TASK DIRECTIONS
Your answer should consist of the lines holding "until", copied from the material below.

INPUT DATA
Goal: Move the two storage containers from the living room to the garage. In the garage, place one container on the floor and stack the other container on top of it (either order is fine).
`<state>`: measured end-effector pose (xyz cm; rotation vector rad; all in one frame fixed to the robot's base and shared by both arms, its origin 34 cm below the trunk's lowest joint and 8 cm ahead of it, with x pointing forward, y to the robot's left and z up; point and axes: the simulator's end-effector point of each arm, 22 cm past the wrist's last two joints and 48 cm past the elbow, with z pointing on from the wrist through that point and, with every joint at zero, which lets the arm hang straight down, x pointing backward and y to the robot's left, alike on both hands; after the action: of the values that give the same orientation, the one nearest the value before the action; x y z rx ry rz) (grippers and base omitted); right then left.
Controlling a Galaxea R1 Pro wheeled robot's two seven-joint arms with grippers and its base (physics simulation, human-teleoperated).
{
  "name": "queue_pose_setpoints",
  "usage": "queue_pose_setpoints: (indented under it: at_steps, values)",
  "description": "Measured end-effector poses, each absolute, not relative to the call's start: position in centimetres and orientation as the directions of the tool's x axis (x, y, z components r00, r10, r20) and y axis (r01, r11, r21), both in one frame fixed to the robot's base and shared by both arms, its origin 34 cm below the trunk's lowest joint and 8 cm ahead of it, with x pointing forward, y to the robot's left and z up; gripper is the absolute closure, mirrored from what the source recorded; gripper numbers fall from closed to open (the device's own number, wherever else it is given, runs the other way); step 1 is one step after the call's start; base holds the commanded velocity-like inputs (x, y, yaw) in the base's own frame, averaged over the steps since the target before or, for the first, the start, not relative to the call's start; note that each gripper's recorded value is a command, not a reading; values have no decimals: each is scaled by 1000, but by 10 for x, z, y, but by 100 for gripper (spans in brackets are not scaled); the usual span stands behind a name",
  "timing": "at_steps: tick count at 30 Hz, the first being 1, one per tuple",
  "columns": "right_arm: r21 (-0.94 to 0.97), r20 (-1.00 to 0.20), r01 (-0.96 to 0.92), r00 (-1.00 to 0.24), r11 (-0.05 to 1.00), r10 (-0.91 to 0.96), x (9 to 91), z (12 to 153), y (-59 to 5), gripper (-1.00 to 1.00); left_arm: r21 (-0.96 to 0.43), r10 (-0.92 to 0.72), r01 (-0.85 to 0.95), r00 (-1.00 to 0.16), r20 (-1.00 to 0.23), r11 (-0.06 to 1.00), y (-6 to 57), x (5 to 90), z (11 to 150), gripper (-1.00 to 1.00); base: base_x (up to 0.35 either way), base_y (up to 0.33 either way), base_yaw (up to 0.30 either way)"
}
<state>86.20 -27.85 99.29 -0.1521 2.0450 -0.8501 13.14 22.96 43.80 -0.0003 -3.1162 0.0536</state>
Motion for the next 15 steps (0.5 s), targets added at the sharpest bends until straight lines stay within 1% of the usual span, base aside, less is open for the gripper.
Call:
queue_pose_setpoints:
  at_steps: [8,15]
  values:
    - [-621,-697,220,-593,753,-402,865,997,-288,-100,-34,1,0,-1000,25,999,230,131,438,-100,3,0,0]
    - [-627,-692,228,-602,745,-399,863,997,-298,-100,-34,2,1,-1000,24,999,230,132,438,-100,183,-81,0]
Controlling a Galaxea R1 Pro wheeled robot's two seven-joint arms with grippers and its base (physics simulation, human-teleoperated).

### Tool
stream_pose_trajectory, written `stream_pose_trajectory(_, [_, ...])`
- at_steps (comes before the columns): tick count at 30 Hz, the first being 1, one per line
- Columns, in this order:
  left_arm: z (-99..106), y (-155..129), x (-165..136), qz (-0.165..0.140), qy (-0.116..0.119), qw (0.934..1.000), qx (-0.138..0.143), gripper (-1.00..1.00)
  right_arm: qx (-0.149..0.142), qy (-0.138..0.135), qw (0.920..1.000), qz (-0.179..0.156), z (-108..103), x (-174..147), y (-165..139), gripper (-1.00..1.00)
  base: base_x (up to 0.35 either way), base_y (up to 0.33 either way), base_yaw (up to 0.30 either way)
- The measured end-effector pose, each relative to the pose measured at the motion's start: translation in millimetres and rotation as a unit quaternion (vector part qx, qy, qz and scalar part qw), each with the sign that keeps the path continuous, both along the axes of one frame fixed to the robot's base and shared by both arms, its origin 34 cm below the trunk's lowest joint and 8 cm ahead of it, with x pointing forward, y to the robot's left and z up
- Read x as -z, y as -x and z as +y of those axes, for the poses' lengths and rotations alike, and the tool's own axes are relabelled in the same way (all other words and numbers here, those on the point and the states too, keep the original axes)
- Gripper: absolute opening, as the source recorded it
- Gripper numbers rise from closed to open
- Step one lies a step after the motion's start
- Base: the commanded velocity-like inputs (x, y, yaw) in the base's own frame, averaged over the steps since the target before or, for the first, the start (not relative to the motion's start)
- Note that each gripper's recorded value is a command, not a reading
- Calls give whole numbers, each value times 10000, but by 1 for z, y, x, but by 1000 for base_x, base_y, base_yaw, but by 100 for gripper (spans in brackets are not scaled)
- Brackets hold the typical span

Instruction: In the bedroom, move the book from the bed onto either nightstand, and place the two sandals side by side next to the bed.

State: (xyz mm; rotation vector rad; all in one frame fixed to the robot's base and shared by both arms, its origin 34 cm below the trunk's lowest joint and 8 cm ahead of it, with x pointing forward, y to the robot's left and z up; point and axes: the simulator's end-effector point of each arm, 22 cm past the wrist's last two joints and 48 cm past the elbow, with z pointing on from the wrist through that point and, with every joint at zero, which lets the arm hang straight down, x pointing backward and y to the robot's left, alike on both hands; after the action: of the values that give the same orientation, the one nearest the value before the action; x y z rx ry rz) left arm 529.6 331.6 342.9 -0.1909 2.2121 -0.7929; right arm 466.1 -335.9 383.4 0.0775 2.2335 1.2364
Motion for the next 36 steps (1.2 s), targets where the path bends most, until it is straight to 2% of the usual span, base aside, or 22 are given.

TASK RESULT
Motion for the next 15 steps (0.5 s), targets added at the sharpest bends until straight lines stay within 1% of the usual span, base aside, less is open for the gripper.
Motion for the next 36 steps (1.2 s), targets where the path bends most, until it is straight to 2% of the usual span, base aside, or 22 are given.

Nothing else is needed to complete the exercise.